Francis de Sales once wrote:

“‘Borrow empty vessels, not a few,’ said Elisha to the poor widow, ‘and pour oil into them.’ (2 Kings 4: 3-4) To receive the grace of God into our hearts they must be emptied of our own pride…” (Living Jesus, p. 149)

It’s all-too-easy to fill our hearts – our precious earthen vessels – with all kinds of earthly treasures, things that – as good as they might be – aren’t really treasures at all - at least, not where God is concerned. The less space occupied in our hearts by things that merely pass for treasure, the more room we make available in our hearts for the real, heavenly treasure that is truly precious - the love of God. Recall the words of St. Francis de Sales in a conference (On Cordiality) he gave to the Sisters of the Visitation: “We must remember that love has its seat in the heart, and that we can never love our neighbor too much, nor exceed the limits of reason in this affection, provided that it dwells in the heart.” (Conference IV, p. 56)

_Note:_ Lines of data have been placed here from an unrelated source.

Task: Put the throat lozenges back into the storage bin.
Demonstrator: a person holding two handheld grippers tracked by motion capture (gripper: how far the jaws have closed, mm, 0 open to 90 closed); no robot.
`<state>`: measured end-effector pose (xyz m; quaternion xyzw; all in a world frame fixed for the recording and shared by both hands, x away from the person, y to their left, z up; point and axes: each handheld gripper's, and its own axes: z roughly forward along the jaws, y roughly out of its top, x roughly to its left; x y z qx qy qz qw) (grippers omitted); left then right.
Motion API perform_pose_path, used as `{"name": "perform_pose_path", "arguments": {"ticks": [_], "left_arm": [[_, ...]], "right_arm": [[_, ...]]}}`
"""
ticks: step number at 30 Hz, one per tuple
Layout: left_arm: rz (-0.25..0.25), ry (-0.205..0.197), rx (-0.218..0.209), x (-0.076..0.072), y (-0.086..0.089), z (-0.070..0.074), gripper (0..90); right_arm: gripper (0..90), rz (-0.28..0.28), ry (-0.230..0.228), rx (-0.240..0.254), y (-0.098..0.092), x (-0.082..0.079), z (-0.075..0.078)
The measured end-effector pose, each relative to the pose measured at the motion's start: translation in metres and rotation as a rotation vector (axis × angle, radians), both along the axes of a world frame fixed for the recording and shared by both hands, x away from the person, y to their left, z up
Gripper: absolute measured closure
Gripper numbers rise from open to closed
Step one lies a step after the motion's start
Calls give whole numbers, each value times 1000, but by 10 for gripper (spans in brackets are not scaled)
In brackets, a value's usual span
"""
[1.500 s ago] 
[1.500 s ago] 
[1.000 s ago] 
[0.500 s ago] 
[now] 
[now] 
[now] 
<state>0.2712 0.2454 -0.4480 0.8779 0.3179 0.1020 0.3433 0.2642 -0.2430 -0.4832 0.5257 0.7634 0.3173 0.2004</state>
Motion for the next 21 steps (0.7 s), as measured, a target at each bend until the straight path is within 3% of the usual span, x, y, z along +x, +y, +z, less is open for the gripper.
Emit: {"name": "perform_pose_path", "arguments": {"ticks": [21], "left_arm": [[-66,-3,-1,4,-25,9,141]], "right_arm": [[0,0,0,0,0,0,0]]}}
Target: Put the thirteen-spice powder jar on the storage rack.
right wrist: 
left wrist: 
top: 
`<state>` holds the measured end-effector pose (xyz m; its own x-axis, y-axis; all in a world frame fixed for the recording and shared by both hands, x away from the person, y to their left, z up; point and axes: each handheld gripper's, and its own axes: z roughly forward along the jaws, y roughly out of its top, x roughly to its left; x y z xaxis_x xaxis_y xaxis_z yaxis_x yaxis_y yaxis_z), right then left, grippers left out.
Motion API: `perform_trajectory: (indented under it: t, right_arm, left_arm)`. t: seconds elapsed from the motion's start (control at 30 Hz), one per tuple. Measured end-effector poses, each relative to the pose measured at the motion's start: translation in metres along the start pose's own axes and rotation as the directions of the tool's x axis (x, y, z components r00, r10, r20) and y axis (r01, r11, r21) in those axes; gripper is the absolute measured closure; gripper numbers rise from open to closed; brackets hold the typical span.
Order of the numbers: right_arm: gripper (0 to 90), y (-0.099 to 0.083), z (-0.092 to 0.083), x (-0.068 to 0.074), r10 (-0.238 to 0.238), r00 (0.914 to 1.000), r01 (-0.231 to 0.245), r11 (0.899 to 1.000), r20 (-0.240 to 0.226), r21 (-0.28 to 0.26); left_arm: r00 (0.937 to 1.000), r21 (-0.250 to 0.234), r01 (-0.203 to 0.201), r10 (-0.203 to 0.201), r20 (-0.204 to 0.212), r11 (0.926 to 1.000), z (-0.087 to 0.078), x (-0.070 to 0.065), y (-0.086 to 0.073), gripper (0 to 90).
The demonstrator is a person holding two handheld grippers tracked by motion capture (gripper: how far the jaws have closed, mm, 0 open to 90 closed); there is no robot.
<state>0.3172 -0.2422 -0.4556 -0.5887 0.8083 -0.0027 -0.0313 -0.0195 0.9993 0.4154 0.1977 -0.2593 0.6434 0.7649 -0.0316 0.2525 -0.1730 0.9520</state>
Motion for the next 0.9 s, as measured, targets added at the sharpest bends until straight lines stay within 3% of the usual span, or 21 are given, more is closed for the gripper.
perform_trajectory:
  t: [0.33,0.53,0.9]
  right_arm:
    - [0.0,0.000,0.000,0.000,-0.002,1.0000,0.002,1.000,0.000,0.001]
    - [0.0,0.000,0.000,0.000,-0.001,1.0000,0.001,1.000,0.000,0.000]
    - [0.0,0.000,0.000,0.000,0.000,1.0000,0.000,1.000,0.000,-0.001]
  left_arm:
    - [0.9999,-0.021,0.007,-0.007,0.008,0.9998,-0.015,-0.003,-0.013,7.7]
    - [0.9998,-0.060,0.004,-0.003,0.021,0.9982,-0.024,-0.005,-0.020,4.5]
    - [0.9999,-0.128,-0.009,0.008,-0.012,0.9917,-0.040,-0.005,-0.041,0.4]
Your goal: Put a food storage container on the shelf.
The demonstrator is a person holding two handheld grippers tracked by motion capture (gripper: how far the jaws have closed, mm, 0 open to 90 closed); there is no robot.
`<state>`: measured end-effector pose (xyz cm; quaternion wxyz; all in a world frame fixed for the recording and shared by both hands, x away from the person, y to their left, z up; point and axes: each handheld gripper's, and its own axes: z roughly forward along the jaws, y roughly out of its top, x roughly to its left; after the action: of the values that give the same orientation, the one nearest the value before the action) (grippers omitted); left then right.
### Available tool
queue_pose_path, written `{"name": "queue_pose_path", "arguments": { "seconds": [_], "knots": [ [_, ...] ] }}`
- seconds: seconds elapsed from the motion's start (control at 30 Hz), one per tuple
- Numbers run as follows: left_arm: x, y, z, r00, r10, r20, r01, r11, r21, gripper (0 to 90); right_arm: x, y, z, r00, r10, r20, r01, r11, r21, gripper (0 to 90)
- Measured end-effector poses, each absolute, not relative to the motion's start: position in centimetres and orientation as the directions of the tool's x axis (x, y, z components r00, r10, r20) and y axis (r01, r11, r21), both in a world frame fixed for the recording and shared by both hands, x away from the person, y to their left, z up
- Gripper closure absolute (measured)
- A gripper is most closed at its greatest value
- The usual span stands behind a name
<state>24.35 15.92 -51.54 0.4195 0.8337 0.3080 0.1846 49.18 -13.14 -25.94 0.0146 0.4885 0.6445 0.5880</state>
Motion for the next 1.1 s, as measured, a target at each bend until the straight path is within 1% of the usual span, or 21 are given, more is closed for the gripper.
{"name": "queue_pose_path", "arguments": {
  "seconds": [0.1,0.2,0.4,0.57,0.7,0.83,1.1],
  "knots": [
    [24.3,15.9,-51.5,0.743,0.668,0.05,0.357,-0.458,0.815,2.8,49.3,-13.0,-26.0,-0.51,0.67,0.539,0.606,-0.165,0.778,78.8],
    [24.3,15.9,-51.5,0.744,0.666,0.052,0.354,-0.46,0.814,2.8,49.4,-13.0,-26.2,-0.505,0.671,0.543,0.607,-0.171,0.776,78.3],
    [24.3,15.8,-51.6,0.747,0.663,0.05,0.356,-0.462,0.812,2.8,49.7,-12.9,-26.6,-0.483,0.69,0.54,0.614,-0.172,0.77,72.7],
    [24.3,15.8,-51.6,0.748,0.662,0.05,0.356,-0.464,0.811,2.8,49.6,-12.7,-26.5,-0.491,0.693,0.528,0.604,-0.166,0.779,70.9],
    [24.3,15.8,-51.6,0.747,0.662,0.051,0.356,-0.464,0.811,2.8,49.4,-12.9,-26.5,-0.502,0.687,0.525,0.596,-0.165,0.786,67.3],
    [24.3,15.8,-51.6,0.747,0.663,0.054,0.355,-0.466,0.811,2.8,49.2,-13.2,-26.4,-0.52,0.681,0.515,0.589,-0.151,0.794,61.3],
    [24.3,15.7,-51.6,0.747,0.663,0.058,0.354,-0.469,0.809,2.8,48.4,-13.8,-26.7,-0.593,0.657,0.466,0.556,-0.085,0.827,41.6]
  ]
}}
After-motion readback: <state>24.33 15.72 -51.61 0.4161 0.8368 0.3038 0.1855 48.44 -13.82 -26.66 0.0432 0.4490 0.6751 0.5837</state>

The story of Zebedee’s sons illustrates the importance of being very careful about what we store in our hearts. Notwithstanding their intimate relationship with Jesus, they set their hearts on a treasure that was not in Jesus’ power to grant: places of honor in His Kingdom. He responds to this request (made on James and John’s behalf by their mother, no less, who apparently also had her heart set on honor for her sons as well) by challenging them to set their hearts not on the desire for honor but on opportunities to serve the needs of others…and so to have honor beyond their wildest dreams!

Jesus tells Zebedee’s sons that the chalice from which they will drink (the same chalice from which Jesus drank every day) is an invitation to experience the greatness that comes from being a servant. Francis de Sales wrote:

“To be a servant of God means to be charitable towards one’s neighbors, to have an unshakable determination in the superior part of one’s soul to obey the will of God, to trust in God with a very humble humility and simplicity, to lift oneself up as often as one falls, to endure through one’s own imperfections and to put up with the imperfections of others.” (Selected Letters, Stopp, p. 140)

Today, how ready and willing are we to drink from that same chalice today?